The Pivet and Soft-Pass Embryo Transfer Catheter Sets are a group of devices consisting of embryo transfer catheter and guide catheter or trial/mock catheter and guide catheter. These devices are made of polyethylene and polyurethane in a variety of sizes. The transfer catheters range in diameter from 2.8 to 4.4 Fr and range in length from 19.7 to 24.7 cm. Guide catheters measure 6.8 to 7 Fr and are 12 to 17.3 cm in length. Transfer catheters may have a supporting stainless steel cannula, depth indicators, open ends with side ports, or an echogenic band on the distal tip. Trial/mock catheters aid in verifying access and positioning of embryo transfer catheters prior to to placing transfer catheters containing embryos into the uterine cavity. The trial/mock catheters are the same as the transfer catheters they represent, except that they have a closed end without a side port. All of the subject devices are single-use devices and sterilized by ethylene oxide exposure. These products, except trial/mock catheters that will not contact embryos during use, undergo lot release Mouse Embryo Assay (MEA) testing for embryo toxicity and USP endotoxin (LAL) testing for pyrogenicity. The subject devices are packaged in peel-open sterile barrier pouches with a three-year shelf life.
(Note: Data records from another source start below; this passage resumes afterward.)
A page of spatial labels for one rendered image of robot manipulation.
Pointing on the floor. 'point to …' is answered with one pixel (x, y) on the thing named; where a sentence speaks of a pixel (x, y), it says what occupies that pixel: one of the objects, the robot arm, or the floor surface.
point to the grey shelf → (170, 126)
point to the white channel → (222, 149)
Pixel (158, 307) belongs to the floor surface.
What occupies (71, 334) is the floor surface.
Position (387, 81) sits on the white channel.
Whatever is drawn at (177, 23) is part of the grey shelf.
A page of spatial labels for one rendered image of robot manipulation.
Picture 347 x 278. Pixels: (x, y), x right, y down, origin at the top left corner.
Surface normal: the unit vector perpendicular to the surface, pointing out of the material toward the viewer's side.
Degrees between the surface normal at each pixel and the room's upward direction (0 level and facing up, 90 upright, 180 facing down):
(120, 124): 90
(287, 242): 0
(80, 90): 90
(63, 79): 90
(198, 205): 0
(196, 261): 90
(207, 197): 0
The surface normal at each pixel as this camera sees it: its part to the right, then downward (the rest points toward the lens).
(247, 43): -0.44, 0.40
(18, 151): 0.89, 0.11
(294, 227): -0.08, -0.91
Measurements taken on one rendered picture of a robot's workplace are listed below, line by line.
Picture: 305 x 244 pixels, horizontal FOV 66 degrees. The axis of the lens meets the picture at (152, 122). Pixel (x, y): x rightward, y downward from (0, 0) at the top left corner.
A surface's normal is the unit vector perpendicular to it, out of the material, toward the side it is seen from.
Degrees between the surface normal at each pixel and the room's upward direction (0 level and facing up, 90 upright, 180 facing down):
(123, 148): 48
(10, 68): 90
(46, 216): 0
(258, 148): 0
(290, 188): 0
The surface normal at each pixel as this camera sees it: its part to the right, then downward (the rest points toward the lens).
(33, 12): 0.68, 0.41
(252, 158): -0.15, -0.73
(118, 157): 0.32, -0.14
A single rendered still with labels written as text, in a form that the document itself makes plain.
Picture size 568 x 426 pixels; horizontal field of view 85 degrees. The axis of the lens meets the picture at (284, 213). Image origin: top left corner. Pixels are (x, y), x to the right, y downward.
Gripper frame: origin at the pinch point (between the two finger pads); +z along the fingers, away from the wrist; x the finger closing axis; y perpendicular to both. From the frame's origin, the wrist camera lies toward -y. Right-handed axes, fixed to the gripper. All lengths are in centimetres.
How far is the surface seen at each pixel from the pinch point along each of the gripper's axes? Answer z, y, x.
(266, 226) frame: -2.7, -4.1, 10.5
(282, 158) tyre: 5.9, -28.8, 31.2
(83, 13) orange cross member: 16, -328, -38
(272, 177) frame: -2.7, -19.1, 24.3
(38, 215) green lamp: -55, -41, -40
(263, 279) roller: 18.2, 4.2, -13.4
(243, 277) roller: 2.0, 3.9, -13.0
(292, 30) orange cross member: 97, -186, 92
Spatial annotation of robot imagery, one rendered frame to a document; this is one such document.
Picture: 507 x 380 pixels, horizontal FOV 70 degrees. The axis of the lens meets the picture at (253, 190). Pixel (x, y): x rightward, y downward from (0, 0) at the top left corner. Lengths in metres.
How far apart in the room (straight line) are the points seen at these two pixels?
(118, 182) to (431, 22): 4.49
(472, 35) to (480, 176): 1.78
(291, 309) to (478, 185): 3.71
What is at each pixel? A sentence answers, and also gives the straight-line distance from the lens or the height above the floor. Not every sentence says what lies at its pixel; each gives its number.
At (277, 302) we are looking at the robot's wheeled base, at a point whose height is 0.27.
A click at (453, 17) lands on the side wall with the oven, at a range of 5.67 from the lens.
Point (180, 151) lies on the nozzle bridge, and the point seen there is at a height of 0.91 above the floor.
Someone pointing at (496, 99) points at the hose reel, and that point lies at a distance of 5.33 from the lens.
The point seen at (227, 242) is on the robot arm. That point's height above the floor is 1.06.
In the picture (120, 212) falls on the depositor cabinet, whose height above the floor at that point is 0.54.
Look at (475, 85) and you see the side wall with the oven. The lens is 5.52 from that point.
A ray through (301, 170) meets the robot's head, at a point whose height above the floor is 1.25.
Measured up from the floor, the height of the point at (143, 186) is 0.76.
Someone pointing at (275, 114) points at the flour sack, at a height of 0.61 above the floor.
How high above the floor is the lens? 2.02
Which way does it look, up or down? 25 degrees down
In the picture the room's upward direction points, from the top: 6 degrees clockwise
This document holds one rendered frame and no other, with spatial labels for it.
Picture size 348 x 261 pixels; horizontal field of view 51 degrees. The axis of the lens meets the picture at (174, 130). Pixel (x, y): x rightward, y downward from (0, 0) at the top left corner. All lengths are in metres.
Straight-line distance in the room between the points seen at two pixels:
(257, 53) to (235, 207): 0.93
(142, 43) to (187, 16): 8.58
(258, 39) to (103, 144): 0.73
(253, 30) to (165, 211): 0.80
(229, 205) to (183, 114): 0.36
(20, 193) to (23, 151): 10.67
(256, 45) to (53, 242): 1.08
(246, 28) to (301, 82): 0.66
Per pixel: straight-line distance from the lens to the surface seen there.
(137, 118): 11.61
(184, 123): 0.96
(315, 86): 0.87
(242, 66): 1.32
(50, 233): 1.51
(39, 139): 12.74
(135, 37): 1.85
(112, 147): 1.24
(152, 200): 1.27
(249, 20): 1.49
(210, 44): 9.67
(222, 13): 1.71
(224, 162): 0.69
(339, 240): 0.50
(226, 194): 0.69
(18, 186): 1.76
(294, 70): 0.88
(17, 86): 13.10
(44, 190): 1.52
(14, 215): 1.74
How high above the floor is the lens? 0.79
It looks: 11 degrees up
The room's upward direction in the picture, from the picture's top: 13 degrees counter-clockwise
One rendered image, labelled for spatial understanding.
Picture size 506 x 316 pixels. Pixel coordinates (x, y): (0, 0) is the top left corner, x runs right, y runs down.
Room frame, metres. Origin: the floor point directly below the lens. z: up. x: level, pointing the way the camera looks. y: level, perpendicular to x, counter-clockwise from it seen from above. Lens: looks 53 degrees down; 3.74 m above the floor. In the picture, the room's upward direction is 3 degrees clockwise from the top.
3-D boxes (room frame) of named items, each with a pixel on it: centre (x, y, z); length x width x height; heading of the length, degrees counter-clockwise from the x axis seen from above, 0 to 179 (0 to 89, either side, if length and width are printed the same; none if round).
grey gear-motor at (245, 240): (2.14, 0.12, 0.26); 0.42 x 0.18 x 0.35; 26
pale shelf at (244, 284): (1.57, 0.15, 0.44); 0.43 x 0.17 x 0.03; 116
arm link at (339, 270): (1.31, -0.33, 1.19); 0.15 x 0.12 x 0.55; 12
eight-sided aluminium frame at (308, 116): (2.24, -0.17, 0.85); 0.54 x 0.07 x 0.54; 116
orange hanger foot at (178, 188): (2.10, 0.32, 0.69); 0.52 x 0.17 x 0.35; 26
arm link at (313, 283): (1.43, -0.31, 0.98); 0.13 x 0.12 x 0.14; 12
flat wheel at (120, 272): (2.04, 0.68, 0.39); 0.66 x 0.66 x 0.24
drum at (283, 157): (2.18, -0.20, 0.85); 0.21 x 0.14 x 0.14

This document describes the Cook Incorporated Pivet and Soft-Pass Embryo Transfer Catheter Sets (K173103). The study provided focuses on non-clinical performance testing to demonstrate substantial equivalence to a predicate device (K983594).
Here's an analysis of the provided information regarding acceptance criteria and the study:
1. Table of Acceptance Criteria and Reported Device Performance
The document describes several non-clinical performance tests with explicit or implicit acceptance criteria.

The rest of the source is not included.